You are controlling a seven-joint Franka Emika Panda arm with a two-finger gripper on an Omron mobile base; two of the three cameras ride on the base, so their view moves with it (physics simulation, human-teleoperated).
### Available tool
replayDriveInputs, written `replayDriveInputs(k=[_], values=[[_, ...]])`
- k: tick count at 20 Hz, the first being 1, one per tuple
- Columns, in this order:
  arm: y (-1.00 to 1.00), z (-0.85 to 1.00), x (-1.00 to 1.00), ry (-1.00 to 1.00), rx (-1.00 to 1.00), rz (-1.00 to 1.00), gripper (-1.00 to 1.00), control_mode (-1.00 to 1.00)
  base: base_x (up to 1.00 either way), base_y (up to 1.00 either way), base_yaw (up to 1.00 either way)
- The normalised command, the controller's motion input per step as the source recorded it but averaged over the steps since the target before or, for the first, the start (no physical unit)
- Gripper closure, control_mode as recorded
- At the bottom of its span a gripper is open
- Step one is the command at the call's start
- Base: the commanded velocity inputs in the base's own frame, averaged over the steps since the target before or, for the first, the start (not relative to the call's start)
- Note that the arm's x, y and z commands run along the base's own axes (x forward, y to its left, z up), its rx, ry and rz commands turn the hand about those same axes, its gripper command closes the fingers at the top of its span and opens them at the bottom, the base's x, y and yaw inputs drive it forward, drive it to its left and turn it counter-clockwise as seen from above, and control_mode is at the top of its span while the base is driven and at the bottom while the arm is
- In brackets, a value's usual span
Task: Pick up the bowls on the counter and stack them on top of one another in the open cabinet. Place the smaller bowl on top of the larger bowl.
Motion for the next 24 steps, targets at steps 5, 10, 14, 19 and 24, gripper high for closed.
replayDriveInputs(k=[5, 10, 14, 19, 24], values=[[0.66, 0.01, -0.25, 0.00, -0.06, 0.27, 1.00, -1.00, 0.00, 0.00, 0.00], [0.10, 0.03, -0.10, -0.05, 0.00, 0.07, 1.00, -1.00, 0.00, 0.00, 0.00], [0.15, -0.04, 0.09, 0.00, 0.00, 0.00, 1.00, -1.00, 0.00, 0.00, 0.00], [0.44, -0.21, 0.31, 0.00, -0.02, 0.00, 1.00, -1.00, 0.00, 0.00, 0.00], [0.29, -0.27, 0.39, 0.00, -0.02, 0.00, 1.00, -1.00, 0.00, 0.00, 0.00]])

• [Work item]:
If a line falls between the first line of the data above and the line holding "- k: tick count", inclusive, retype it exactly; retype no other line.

• [Result for this task]:
You are controlling a seven-joint Franka Emika Panda arm with a two-finger gripper on an Omron mobile base; two of the three cameras ride on the base, so their view moves with it (physics simulation, human-teleoperated).
### Available tool
replayDriveInputs, written `replayDriveInputs(k=[_], values=[[_, ...]])`
- k: tick count at 20 Hz, the first being 1, one per tuple

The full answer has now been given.